**Problem requirements**
Below this line are records; write out exactly the lines from the one containing "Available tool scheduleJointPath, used" through the one containing "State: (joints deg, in", with the pictures left out.
*** Data listing
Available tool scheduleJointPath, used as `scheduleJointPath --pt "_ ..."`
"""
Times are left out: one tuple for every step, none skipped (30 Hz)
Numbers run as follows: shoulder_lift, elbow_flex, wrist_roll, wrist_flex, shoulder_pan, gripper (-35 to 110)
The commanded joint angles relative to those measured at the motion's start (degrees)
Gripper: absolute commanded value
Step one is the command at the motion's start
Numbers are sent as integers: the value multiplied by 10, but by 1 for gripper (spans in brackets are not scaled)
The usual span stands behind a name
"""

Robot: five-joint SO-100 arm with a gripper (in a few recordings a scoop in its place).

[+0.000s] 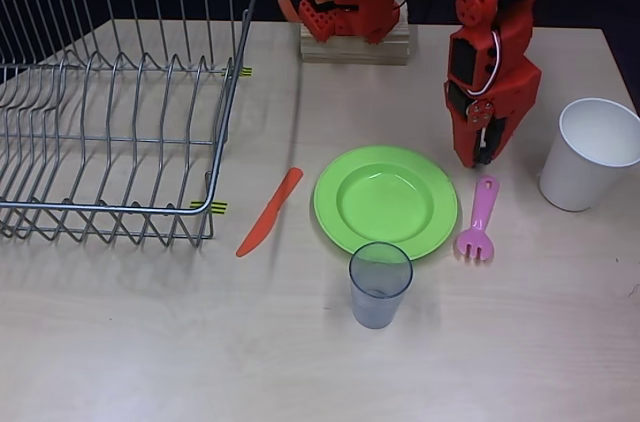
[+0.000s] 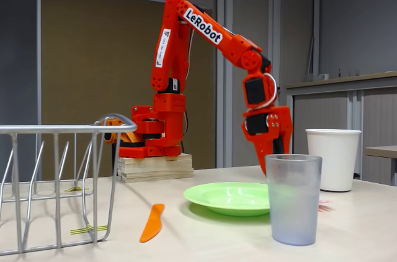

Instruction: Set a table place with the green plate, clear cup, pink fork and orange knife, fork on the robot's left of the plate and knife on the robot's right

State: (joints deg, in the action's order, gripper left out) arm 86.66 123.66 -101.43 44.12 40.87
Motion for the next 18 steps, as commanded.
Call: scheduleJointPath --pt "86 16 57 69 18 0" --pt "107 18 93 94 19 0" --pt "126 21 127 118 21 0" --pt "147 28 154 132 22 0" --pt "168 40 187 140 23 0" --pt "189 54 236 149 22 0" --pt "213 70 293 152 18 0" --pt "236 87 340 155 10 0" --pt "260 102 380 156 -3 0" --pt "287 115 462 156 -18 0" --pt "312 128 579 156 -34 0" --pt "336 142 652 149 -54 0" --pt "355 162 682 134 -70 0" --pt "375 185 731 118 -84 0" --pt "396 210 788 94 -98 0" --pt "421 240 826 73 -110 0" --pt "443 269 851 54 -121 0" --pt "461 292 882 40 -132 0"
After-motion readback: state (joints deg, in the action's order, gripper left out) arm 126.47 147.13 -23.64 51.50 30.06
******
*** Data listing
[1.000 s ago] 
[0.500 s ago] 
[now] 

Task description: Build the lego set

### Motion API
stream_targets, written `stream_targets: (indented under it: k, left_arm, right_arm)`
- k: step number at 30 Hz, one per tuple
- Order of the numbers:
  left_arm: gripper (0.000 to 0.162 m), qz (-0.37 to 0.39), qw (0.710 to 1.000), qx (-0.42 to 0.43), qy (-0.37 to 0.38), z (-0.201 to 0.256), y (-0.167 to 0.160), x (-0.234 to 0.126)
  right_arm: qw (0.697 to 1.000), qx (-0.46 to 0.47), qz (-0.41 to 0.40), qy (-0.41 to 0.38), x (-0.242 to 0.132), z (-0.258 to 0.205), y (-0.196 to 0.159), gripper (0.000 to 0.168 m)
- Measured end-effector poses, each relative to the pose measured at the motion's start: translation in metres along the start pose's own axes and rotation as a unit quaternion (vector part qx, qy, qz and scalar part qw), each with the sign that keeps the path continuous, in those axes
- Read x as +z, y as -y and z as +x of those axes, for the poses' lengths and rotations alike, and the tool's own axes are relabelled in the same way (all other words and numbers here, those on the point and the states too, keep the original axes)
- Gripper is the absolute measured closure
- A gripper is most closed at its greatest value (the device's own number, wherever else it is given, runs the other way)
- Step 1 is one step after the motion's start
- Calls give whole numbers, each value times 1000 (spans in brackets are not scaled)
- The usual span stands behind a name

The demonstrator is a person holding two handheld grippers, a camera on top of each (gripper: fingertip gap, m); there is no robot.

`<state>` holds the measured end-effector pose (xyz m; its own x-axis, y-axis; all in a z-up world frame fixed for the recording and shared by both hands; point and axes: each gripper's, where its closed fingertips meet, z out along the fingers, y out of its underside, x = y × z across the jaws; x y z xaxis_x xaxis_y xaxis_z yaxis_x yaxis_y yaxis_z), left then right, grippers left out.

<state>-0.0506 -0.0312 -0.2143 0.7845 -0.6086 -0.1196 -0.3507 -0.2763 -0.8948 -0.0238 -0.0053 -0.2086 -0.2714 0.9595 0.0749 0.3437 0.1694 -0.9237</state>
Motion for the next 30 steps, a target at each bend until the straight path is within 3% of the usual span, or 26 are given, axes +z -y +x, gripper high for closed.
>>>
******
**Worked solution**
Available tool scheduleJointPath, used as `scheduleJointPath --pt "_ ..."`
"""
Times are left out: one tuple for every step, none skipped (30 Hz)
Numbers run as follows: shoulder_lift, elbow_flex, wrist_roll, wrist_flex, shoulder_pan, gripper (-35 to 110)
The commanded joint angles relative to those measured at the motion's start (degrees)
Gripper: absolute commanded value
Step one is the command at the motion's start
Numbers are sent as integers: the value multiplied by 10, but by 1 for gripper (spans in brackets are not scaled)
The usual span stands behind a name
"""

Robot: five-joint SO-100 arm with a gripper (in a few recordings a scoop in its place).

[+0.000s] 
[+0.000s] 

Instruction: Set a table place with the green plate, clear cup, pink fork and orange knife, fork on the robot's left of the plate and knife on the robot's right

State: (joints deg, in the action's order, gripper left out) arm 86.66 123.66 -101.43 44.12 40.87

No additional response is required.